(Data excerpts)
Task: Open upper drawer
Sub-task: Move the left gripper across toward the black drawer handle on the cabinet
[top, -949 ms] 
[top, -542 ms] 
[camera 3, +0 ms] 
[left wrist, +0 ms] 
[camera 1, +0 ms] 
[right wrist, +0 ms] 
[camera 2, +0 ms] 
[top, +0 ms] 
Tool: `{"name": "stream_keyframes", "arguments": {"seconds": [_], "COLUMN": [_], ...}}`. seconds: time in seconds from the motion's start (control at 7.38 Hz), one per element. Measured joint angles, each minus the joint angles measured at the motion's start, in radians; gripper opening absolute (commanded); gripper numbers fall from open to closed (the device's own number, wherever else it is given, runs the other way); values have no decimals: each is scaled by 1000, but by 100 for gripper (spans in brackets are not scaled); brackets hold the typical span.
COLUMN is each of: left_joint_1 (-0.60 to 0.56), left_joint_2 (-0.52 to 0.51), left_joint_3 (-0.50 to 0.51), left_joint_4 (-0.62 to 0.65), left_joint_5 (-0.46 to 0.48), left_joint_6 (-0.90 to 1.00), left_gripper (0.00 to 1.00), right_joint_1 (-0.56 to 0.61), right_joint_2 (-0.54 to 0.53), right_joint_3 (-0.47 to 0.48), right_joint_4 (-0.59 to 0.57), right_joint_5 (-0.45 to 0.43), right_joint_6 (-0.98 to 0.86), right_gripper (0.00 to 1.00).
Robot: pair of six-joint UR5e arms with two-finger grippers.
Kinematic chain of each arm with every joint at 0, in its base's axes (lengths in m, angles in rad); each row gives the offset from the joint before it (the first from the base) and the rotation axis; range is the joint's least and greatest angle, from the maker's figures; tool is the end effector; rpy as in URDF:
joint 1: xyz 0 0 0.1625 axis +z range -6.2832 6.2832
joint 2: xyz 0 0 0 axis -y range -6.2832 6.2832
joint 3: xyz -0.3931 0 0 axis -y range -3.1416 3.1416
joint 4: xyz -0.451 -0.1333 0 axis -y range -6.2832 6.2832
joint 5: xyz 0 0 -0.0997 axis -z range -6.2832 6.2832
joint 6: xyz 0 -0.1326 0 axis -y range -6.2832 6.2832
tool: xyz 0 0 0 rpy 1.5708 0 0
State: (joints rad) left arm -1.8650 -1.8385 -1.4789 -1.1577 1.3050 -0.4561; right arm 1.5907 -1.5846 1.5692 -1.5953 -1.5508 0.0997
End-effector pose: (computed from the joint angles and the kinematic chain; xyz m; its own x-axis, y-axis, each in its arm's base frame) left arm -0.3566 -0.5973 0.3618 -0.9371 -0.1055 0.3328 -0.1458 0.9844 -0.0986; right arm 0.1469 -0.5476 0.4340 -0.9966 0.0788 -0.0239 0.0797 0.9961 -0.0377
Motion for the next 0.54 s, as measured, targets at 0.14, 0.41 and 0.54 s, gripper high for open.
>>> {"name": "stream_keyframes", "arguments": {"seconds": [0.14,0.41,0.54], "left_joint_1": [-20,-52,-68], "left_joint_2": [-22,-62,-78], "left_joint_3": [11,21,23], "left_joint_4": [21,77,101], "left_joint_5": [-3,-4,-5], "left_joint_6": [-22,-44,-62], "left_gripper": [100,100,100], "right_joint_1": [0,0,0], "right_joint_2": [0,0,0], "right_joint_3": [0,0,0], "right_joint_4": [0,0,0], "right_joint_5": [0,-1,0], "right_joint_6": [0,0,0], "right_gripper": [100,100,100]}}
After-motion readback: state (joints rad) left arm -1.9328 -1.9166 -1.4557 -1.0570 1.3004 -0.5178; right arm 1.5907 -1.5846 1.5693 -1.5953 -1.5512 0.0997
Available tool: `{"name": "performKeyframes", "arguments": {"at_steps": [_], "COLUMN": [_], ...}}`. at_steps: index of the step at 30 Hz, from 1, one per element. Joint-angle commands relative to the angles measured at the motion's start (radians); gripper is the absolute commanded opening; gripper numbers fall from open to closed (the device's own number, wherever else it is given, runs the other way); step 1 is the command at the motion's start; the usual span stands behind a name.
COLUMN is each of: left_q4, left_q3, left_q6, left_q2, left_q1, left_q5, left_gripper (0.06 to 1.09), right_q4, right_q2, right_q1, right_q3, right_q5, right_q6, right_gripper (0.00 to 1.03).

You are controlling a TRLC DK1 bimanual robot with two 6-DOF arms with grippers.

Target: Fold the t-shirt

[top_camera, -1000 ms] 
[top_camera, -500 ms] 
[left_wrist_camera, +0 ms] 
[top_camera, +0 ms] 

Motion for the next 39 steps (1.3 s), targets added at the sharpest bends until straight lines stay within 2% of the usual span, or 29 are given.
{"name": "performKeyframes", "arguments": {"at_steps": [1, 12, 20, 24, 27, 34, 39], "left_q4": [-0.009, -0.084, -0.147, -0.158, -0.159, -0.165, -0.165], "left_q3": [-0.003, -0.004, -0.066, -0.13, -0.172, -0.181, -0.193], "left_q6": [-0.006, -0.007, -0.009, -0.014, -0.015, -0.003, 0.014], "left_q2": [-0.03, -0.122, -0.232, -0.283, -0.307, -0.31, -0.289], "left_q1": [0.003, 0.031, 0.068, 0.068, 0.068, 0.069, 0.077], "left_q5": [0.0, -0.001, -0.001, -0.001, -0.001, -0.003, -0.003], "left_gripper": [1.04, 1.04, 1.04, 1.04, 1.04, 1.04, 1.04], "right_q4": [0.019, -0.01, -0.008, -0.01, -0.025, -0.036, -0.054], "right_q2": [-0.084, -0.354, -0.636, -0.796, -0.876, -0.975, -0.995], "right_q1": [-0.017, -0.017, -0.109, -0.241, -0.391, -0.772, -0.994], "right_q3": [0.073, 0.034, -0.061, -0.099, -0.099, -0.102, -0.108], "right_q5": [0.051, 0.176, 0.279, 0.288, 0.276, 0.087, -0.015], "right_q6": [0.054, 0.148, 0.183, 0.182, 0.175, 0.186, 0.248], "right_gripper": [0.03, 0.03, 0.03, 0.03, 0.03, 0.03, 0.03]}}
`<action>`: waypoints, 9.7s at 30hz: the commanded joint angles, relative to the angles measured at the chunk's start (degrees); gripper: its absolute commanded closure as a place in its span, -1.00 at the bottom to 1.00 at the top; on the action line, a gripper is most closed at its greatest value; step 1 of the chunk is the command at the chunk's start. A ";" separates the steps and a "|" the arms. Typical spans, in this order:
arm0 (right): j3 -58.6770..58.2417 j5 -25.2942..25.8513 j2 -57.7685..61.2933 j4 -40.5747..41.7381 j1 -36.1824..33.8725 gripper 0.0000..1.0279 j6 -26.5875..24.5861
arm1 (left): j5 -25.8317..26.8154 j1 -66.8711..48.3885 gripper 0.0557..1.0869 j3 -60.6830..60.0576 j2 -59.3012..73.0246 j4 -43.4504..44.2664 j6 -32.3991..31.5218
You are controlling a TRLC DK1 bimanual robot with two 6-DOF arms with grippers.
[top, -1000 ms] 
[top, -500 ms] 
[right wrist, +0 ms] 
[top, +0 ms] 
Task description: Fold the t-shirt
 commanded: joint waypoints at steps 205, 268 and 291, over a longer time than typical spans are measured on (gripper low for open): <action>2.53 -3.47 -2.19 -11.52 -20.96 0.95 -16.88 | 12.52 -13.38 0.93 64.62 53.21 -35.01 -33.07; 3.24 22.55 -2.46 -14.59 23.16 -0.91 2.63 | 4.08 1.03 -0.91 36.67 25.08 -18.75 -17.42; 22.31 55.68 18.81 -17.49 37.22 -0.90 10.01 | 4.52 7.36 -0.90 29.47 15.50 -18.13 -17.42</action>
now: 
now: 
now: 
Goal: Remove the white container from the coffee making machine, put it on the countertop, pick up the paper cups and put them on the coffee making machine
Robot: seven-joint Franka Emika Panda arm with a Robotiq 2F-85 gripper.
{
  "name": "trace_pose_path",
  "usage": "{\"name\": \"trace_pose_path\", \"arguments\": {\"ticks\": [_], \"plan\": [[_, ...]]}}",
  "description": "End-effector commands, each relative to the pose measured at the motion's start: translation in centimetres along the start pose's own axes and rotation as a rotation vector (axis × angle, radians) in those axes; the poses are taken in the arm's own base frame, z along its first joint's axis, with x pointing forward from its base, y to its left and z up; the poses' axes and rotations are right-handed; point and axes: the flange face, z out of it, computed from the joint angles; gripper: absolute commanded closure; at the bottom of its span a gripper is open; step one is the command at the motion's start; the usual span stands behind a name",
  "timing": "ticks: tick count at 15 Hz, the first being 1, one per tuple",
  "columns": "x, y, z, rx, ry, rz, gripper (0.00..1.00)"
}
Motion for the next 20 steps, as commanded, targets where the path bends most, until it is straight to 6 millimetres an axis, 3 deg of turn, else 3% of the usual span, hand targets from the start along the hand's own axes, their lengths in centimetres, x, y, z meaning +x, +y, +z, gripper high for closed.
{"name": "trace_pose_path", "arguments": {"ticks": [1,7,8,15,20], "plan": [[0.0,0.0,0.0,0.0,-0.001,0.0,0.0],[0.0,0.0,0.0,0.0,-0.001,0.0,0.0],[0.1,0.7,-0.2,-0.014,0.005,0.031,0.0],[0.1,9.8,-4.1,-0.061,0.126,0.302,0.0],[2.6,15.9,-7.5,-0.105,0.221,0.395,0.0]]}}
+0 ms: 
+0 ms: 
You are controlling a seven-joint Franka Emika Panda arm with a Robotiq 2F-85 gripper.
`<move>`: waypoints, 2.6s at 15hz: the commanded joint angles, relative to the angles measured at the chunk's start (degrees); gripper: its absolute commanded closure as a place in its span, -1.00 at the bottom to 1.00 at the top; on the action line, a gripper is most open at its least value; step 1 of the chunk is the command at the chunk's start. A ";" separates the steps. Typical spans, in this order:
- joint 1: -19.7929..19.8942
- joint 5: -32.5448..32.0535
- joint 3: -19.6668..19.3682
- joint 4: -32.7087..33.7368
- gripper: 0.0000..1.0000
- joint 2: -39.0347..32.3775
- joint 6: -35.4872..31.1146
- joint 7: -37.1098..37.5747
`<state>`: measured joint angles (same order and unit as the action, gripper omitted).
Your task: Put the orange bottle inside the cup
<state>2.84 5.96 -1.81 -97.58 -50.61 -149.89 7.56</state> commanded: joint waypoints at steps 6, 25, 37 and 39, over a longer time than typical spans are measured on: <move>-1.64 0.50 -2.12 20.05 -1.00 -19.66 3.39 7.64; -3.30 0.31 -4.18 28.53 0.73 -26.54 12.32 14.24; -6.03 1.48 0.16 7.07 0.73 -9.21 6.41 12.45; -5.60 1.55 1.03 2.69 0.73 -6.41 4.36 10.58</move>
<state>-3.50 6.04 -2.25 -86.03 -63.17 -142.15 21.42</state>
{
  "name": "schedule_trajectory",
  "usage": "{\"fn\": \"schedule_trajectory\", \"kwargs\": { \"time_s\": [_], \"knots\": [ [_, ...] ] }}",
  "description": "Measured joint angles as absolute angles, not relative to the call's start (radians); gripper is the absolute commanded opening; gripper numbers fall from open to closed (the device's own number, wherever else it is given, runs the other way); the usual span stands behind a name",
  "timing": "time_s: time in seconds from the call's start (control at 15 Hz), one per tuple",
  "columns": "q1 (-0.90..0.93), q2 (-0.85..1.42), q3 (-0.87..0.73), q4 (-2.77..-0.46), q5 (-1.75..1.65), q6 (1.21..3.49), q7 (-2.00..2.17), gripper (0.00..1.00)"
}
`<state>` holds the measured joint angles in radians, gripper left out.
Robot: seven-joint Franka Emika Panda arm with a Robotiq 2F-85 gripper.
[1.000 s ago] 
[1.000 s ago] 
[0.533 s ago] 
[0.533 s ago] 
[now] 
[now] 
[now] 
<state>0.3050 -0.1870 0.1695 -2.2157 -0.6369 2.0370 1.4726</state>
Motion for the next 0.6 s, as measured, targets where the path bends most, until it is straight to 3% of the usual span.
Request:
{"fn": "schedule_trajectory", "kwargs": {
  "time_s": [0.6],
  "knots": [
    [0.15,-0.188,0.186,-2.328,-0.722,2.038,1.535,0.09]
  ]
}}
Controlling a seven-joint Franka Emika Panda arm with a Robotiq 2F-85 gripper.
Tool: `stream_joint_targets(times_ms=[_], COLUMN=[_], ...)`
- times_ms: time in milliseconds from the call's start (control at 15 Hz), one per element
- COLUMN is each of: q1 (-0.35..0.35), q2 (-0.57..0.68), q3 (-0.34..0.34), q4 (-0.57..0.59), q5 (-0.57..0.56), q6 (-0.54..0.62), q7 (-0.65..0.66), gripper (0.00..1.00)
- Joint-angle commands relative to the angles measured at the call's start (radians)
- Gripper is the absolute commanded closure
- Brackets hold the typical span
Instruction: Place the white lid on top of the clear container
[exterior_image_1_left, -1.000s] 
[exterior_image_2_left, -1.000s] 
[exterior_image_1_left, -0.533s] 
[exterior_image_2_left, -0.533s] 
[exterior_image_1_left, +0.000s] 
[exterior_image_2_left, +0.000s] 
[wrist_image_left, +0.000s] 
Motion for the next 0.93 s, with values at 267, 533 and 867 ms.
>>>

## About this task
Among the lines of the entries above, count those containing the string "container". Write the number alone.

## Written solution
2